Whenever my family gets together, we always seem to talk about relationships: who’s dating who, which friend got engaged, or who’s getting a divorce.

Sometimes the conversation turns to a friend or family member in a relationship with someone of the same sex. A hushed curiosity often overtakes the room, then leads to a barrage of stories and questions. Everyone seems to want to chime in with an opinion on the matter.

Your family, whether Christians or not, probably has the same kind of conversations, too.

Seeing People, Not Labels

Research shows 91 percent of young non-Christians and 80 percent of young churchgoers say Christianity is “anti-homosexual,” expressing contempt and unloving attitudes toward gays and lesbians. Many churches make homosexual behavior a “bigger sin” than others, while doing little or nothing to help people apply what the Bible says to their interactions with someone in the LGBT community (via Barna Group).

Clearly, as followers of Jesus, we can do a better job of talking with and about people who identify as gay.

How do we represent Jesus when topics relating to gay, lesbian, transgender, and bisexual people come up in conversation with family? What’s our reaction when a gay family member comes out or brings a significant other to holiday events?

Clearly, as followers of Jesus, we can do a better job of talking with and about people who identify as gay.

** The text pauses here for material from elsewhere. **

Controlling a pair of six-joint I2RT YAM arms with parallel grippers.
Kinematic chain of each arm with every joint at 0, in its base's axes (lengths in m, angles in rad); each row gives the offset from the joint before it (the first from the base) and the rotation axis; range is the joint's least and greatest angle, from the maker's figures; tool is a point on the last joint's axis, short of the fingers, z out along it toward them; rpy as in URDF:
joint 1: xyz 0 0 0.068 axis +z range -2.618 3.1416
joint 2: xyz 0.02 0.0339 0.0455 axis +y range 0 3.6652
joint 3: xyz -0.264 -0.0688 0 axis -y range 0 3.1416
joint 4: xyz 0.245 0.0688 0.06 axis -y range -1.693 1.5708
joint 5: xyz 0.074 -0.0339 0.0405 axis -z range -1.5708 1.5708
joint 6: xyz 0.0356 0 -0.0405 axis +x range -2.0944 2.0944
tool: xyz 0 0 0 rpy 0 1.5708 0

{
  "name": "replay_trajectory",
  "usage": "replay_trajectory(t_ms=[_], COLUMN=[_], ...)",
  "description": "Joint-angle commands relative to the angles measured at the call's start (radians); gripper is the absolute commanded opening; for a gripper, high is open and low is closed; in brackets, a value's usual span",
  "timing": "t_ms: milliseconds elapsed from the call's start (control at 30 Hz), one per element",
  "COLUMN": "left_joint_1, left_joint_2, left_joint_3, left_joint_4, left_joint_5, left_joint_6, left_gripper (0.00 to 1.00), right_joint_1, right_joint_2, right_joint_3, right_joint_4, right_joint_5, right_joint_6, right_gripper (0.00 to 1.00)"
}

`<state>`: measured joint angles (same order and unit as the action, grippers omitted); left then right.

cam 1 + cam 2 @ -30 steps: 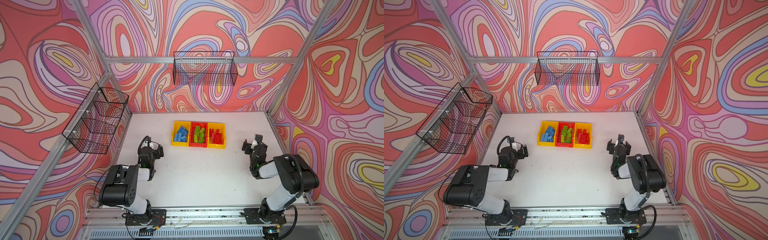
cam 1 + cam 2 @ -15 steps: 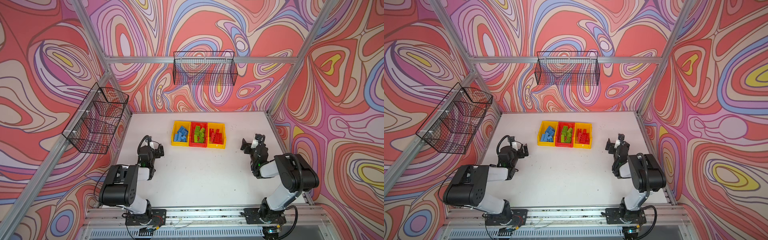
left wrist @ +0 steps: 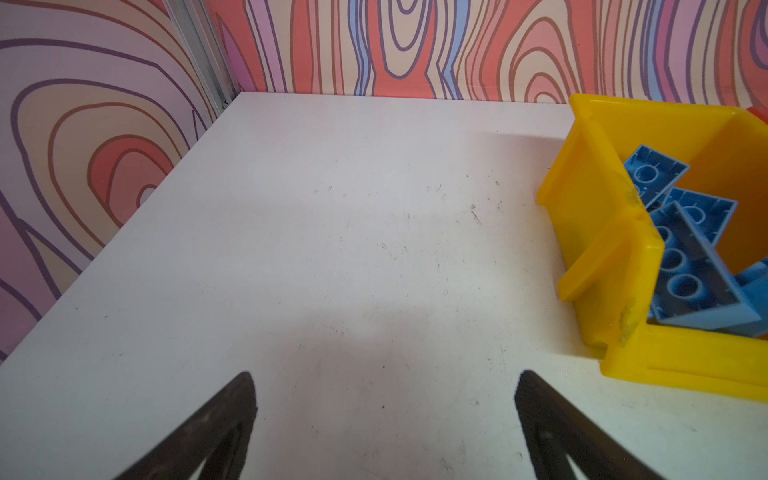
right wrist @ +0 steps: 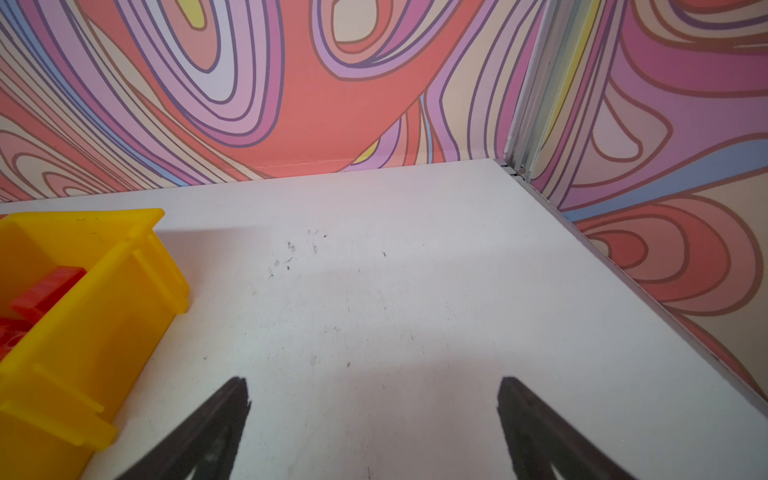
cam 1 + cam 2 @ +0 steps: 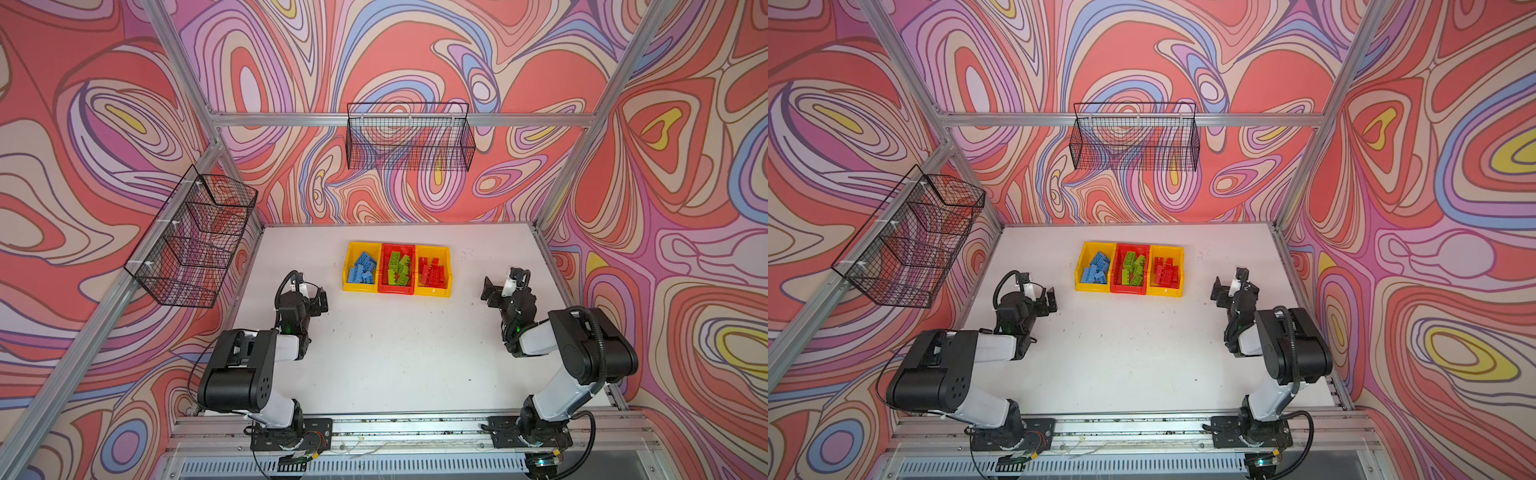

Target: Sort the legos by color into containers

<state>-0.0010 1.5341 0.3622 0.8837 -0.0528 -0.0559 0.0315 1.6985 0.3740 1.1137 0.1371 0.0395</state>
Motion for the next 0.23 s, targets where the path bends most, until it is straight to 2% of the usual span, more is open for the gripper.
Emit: replay_trajectory(t_ms=[0,200], left_joint_1=[0.006,0.006], left_joint_2=[0.004,0.004], left_joint_3=[0.006,0.007], left_joint_4=[0.015,0.013], left_joint_5=[0.004,0.005], left_joint_6=[0.013,0.013], left_gripper=[1.00,1.00], right_joint_1=[0.000,0.000], right_joint_2=[0.010,0.007], right_joint_3=[0.013,0.008], right_joint_4=[0.020,0.026], right_joint_5=[-0.002,-0.005], right_joint_6=[-0.003,-0.004], right_gripper=[0.98,0.98])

Jesus demonstrated with His life what God wants for people from any walk of life. As we follow Jesus, we should pursue the perfect balance of grace and truth He lived out (John 1:14).

3 Ways To Share Grace and Truth With Gay Friends and Family

1. Clarify the resounding message of Jesus to all people: love.

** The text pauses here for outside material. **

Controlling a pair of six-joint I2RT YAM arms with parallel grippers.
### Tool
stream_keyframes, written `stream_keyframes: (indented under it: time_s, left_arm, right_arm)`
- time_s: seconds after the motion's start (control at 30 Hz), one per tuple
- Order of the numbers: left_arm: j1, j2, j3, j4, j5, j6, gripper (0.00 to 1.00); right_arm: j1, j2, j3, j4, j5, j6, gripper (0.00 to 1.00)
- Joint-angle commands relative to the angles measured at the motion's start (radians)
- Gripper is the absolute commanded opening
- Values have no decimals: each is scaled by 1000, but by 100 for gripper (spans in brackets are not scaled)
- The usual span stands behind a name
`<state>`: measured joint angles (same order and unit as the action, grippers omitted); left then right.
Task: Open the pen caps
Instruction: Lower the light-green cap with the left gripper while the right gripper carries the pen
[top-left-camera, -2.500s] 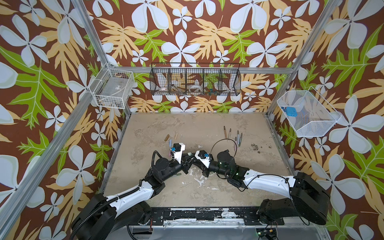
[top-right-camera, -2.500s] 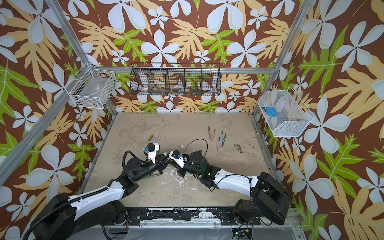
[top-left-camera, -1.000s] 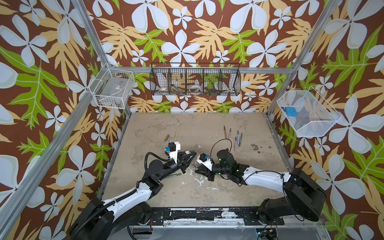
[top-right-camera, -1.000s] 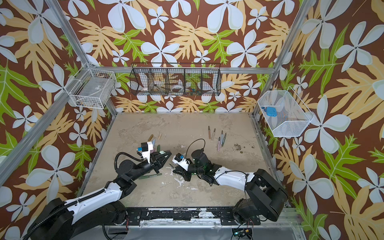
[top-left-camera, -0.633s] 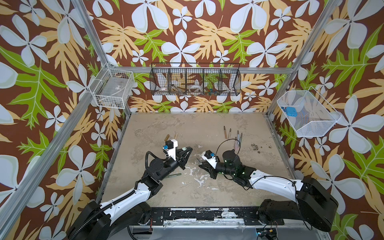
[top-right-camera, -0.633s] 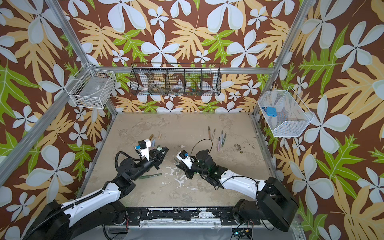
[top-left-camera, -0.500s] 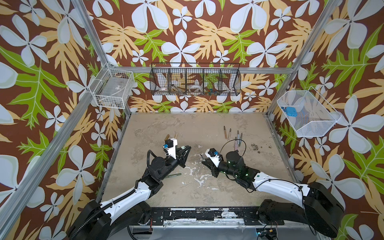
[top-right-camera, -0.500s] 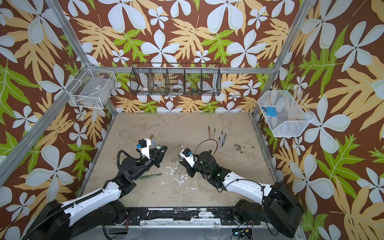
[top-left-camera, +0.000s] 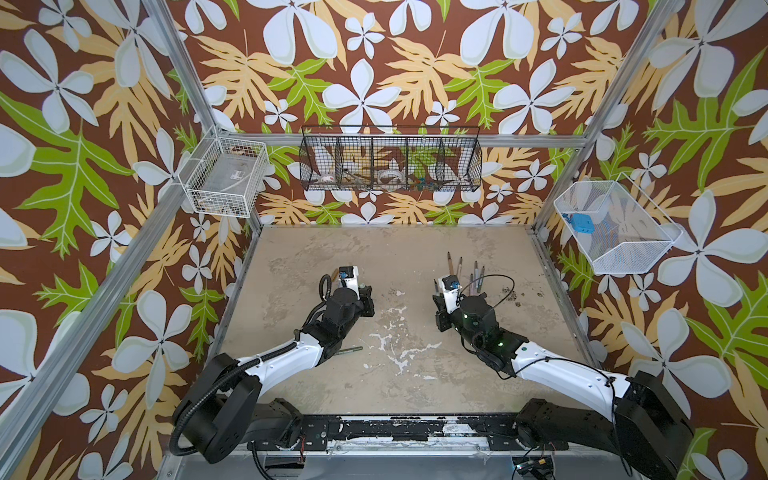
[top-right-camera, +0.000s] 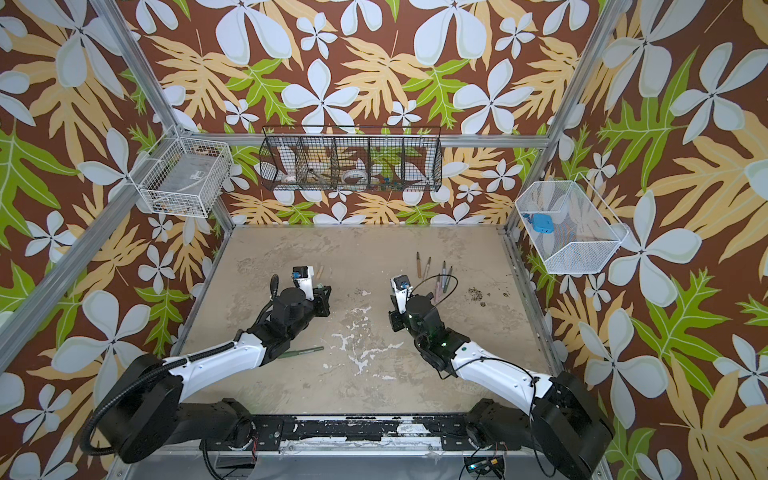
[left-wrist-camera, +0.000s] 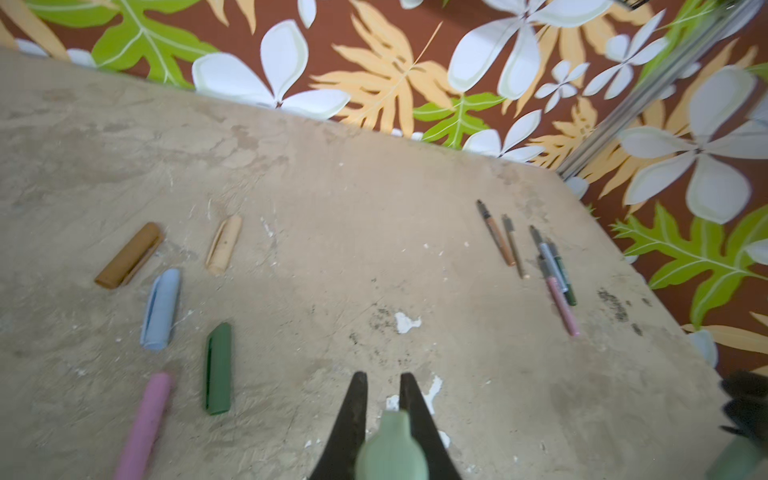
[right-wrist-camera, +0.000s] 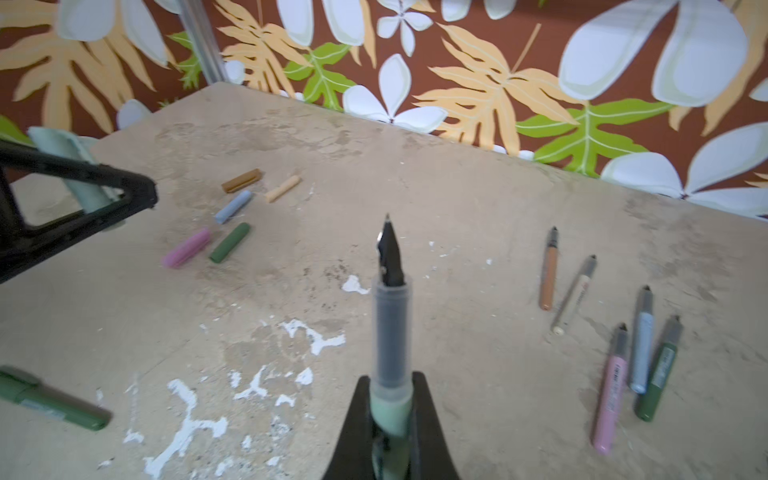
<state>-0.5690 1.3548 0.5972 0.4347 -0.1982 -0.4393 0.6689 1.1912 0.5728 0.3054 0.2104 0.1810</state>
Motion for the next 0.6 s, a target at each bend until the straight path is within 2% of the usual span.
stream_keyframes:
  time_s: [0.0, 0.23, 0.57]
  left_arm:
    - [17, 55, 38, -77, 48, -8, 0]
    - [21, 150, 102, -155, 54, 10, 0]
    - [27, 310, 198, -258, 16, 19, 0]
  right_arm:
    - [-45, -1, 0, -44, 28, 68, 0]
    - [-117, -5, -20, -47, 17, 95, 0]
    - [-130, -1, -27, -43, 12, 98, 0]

Rather than avoiding people society was uncomfortable with, Jesus intentionally went to where they were, spent time with them, and showed He was God and His way was best for all people (John 4:1-42).

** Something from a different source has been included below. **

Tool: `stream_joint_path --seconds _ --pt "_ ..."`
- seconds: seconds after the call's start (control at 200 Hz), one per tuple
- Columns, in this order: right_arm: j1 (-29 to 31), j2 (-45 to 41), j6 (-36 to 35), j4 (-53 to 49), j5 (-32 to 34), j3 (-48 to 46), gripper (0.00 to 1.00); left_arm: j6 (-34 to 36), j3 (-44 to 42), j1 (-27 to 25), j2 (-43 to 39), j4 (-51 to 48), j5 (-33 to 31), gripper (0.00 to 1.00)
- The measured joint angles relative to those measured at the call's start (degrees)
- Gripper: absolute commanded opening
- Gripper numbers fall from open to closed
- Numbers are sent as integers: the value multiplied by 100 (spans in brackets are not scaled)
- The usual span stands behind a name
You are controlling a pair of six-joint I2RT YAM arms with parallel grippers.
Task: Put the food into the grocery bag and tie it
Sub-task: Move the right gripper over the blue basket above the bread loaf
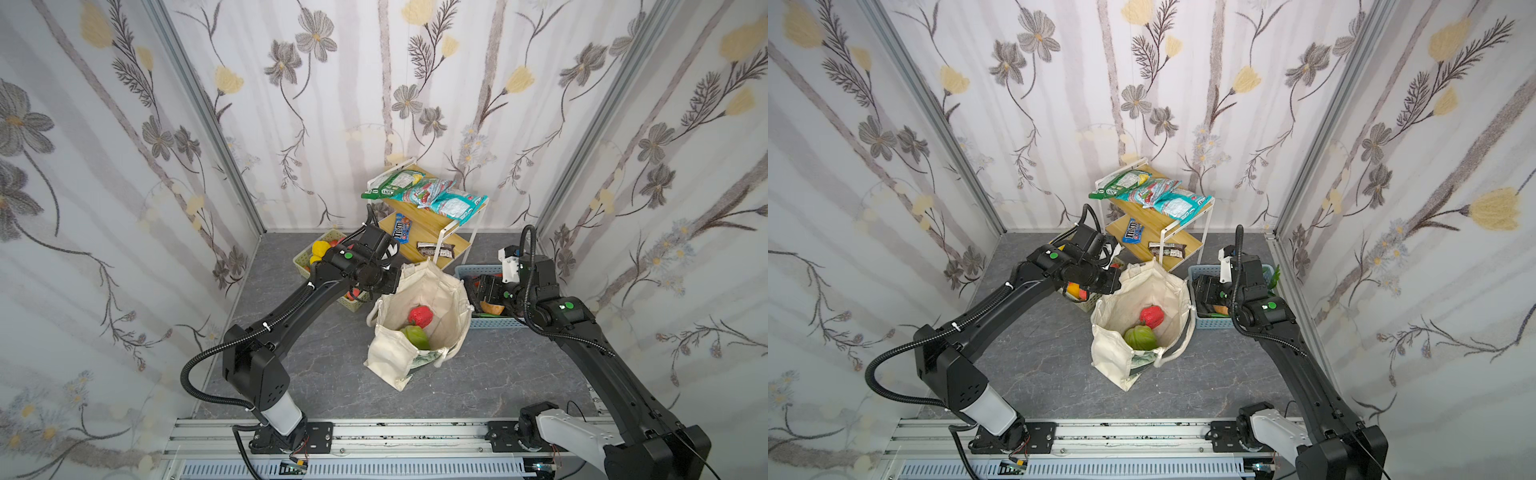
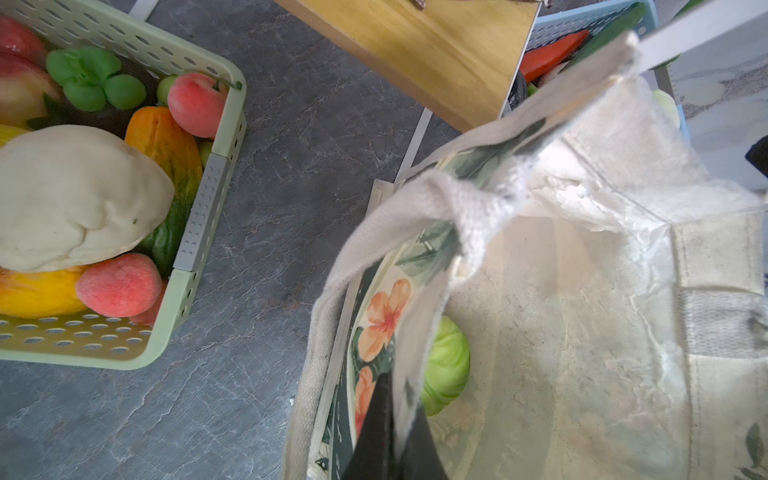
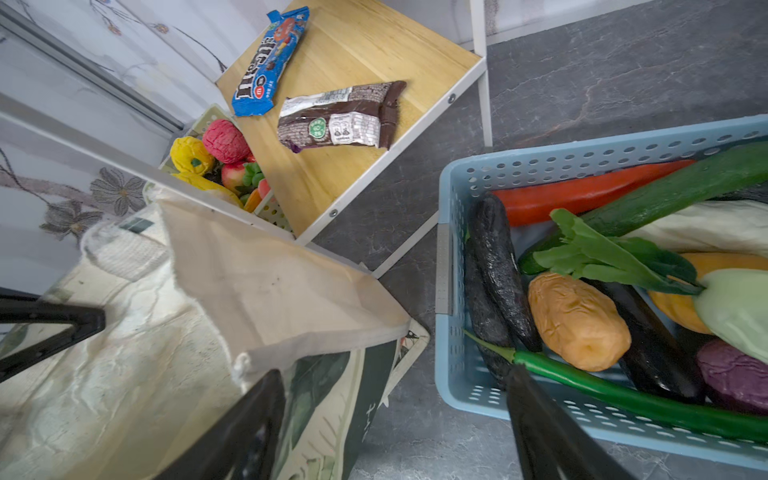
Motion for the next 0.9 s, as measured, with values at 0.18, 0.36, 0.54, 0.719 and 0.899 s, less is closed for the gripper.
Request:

We’re all different from Jesus, because we’re all born with sin. Jesus isn’t afraid to get involved in our messy lives, but He enters our lives and transforms us (Romans 5:8).

Remember where you were when Jesus rescued you. We didn’t have life all figured out when we met Jesus, and that’s OK. We should never expect people to clean up their lives before they encounter Jesus. No matter who we are or what we’ve done, Jesus always has a next step for us to take.

2. Place relationships before recommendations.

Jesus didn’t always preach at people first. Sometimes He met a physical need or developed a relationship with someone before He declared forgiveness of sins or to “go and sin no more” (Mark 2:13-17, John 8:11).

Instead of telling a tax collector named Zacchaeus to fix himself up, Jesus invited Himself to his home. Society had stigmatized tax collectors because they were perceived to be the most unfavorable of people, but Jesus showed sincere interest and love for Zacchaeus and his life was was transformed (Luke 19:1-10).

Some of my friends are gay, and we’ve had conversations about what the Bible says about sexuality. These friends appreciated hearing what I had to say, whether they agreed or not. But we did not have these conversations when we first met or when I first learned about their sexual orientation.

It may take months or even years of friendship before you can talk honestly about something as personal as sexual orientation and what God says about it. Choose to preserve the relationship rather than immediately proving a point. Our responsibility to love people is not contingent on their response to the truth.

To people far from God, Jesus extended grace. To people who thought they had God figured out, Jesus emphasized truth.

3. Speak thoughtfully.

Sometimes Jesus answered questions directly, and sometimes He reframed the conversation completely (Luke 20:1-40).

There may be some conversations in which it’s difficult to express the grace and truth of Jesus. The setting might not be right or the timing may be off. The friendship just might not be at that level yet. It’s not a matter of us finding excuses not to talk about homosexuality, but of speaking about it carefully so that people see what matters most: that Jesus loves us all and wants more for us than we want for ourselves.

Gracious speech is thoughtful speech (Colossians 4:5-6). Both what we say and how we say it matters. Our words and communication shape how people see Jesus, the Church, and the kind of life God offers to everyone.

To people far from God, Jesus extended grace. To religious leaders who thought they had God figured out, Jesus emphasized truth. It’s not that Jesus changed His message for different people, but He presented the same message in a different way because that’s what His audience needed to hear most.

These conversations are an opportunity for us to represent Jesus. The way Christians interact with the gay community is a key issue that this generation, and generations to come, will use to understand Jesus and define the Church. The way you interact with or talk about someone who is gay illustrates to what degree you take Jesus seriously. Let us seek to be imitators of Jesus, who pursue the perfect balance of grace and truth.